Start of Block

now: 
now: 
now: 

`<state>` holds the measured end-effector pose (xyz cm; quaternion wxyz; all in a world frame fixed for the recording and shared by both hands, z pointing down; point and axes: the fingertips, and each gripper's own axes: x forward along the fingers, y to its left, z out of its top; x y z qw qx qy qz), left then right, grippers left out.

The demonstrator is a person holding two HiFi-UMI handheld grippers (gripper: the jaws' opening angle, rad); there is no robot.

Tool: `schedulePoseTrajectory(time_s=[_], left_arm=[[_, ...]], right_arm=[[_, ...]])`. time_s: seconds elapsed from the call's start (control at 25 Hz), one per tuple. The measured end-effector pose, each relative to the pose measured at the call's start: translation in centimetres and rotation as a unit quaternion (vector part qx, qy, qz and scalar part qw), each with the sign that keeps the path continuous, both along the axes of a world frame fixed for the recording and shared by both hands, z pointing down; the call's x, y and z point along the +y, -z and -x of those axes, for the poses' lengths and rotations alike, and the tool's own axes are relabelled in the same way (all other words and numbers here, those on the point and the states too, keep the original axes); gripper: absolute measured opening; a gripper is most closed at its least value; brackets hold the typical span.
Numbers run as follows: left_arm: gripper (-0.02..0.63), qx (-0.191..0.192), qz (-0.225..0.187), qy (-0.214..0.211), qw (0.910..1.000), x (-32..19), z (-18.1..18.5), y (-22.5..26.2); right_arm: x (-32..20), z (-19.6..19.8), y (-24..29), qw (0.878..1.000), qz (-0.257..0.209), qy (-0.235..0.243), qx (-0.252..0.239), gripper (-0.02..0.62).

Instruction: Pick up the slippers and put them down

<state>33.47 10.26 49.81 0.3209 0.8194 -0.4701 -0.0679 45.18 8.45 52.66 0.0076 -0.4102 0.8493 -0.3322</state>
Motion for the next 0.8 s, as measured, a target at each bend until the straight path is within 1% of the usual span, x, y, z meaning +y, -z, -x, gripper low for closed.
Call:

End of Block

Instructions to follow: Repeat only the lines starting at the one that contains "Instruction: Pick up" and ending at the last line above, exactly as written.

Written solution:
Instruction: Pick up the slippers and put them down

<state>33.47 10.26 49.81 0.3209 0.8194 -0.4701 -0.0679 45.18 8.45 52.66 0.0076 -0.4102 0.8493 -0.3322</state>
Motion for the next 0.8 s, as measured, a target at each bend until the straight path is within 1% of the usual span, x, y, z meaning +y, -z, -x, gripper low for closed.
Call:

That makes the output complete.